• [Material for this exercise]:
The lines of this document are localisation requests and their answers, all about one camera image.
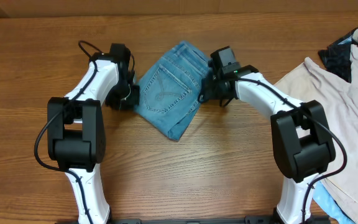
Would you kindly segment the light blue denim jeans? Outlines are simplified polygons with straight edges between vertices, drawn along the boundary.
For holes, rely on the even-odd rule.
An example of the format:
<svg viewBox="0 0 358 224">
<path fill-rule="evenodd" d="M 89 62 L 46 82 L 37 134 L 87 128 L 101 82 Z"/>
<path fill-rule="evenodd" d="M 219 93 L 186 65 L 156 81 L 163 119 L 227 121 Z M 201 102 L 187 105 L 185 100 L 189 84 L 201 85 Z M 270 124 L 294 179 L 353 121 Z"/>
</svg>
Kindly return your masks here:
<svg viewBox="0 0 358 224">
<path fill-rule="evenodd" d="M 201 81 L 209 58 L 187 41 L 164 53 L 139 80 L 135 112 L 167 138 L 178 141 L 200 107 Z"/>
</svg>

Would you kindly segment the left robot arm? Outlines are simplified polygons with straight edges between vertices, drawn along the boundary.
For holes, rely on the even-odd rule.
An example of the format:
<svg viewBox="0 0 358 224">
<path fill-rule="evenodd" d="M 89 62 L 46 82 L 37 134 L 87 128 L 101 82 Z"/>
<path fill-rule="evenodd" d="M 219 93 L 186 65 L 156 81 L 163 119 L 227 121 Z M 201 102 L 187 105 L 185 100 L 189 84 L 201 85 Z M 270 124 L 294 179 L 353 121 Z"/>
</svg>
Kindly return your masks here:
<svg viewBox="0 0 358 224">
<path fill-rule="evenodd" d="M 101 180 L 106 150 L 102 107 L 132 110 L 139 104 L 134 56 L 124 44 L 112 44 L 108 52 L 89 54 L 88 70 L 79 84 L 63 97 L 47 104 L 49 158 L 54 170 L 69 179 L 75 196 L 77 223 L 111 223 L 111 208 Z"/>
</svg>

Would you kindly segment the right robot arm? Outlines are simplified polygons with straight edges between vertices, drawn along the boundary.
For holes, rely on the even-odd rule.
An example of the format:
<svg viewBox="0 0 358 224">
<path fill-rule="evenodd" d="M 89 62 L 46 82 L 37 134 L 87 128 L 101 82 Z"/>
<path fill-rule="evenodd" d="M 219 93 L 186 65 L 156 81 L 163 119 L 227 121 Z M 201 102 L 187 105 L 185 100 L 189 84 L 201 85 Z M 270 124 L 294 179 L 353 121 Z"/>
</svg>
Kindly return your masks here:
<svg viewBox="0 0 358 224">
<path fill-rule="evenodd" d="M 233 99 L 241 100 L 269 119 L 273 156 L 284 176 L 273 213 L 246 216 L 245 223 L 329 223 L 329 217 L 310 212 L 314 182 L 336 157 L 323 106 L 284 94 L 255 67 L 241 66 L 229 46 L 210 57 L 198 101 L 219 100 L 225 107 Z"/>
</svg>

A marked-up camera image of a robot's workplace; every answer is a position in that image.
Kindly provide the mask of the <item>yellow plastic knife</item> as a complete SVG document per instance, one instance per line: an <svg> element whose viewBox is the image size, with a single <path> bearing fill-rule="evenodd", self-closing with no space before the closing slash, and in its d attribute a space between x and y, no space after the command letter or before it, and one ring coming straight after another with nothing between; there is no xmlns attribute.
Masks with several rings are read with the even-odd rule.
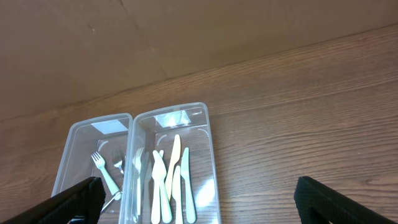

• [Exercise]:
Please transcribe each line above exactly, but leave the images out.

• [Exercise output]:
The lines of this document are localisation requests and their answers, all about one camera image.
Would you kindly segment the light blue denim jeans? Outlines are simplified polygons with straight edges between vertices, drawn along the boundary.
For holes, rely on the even-odd rule.
An example of the format:
<svg viewBox="0 0 358 224">
<path fill-rule="evenodd" d="M 89 62 L 46 82 L 37 134 L 87 128 L 101 82 Z"/>
<path fill-rule="evenodd" d="M 219 93 L 186 65 L 156 81 L 163 119 L 227 121 Z M 201 102 L 187 105 L 185 100 L 189 84 L 201 85 Z M 270 124 L 294 179 L 353 121 Z"/>
</svg>
Kindly return your masks here:
<svg viewBox="0 0 358 224">
<path fill-rule="evenodd" d="M 201 81 L 209 58 L 187 41 L 164 53 L 139 80 L 135 112 L 167 138 L 178 141 L 200 107 Z"/>
</svg>

Would you kindly segment the left robot arm? Outlines are simplified polygons with straight edges between vertices, drawn along the boundary.
For holes, rely on the even-odd rule.
An example of the format:
<svg viewBox="0 0 358 224">
<path fill-rule="evenodd" d="M 89 62 L 46 82 L 37 134 L 87 128 L 101 82 Z"/>
<path fill-rule="evenodd" d="M 219 93 L 186 65 L 156 81 L 163 119 L 227 121 Z M 201 102 L 187 105 L 185 100 L 189 84 L 201 85 Z M 270 124 L 294 179 L 353 121 Z"/>
</svg>
Kindly return your masks here:
<svg viewBox="0 0 358 224">
<path fill-rule="evenodd" d="M 101 180 L 106 150 L 102 107 L 132 110 L 139 104 L 134 56 L 124 44 L 112 44 L 108 52 L 89 54 L 88 70 L 79 84 L 63 97 L 47 104 L 49 158 L 54 170 L 69 179 L 75 196 L 77 223 L 111 223 L 111 208 Z"/>
</svg>

Would you kindly segment the right robot arm? Outlines are simplified polygons with straight edges between vertices, drawn along the boundary.
For holes, rely on the even-odd rule.
An example of the format:
<svg viewBox="0 0 358 224">
<path fill-rule="evenodd" d="M 89 62 L 46 82 L 37 134 L 87 128 L 101 82 Z"/>
<path fill-rule="evenodd" d="M 219 93 L 186 65 L 156 81 L 163 119 L 227 121 Z M 201 102 L 187 105 L 185 100 L 189 84 L 201 85 Z M 270 124 L 294 179 L 353 121 Z"/>
</svg>
Kindly return your masks here:
<svg viewBox="0 0 358 224">
<path fill-rule="evenodd" d="M 233 99 L 241 100 L 269 119 L 273 156 L 284 176 L 273 213 L 246 216 L 245 223 L 329 223 L 329 217 L 310 212 L 314 182 L 336 157 L 323 106 L 284 94 L 255 67 L 241 66 L 229 46 L 210 57 L 198 101 L 219 100 L 225 107 Z"/>
</svg>

A marked-up camera image of a robot's workplace; every answer is a position in that image.
Kindly provide the mask of the <item>yellow plastic knife</item> as a complete SVG document per instance, one instance per line: an <svg> element whose viewBox is the image size, with a single <path> bearing fill-rule="evenodd", self-closing with no space before the closing slash, and in its d attribute a space between x and y, no space after the command letter or before it, and one ring coming straight after another with nothing between; there is no xmlns attribute.
Masks with several rings are read with the even-odd rule.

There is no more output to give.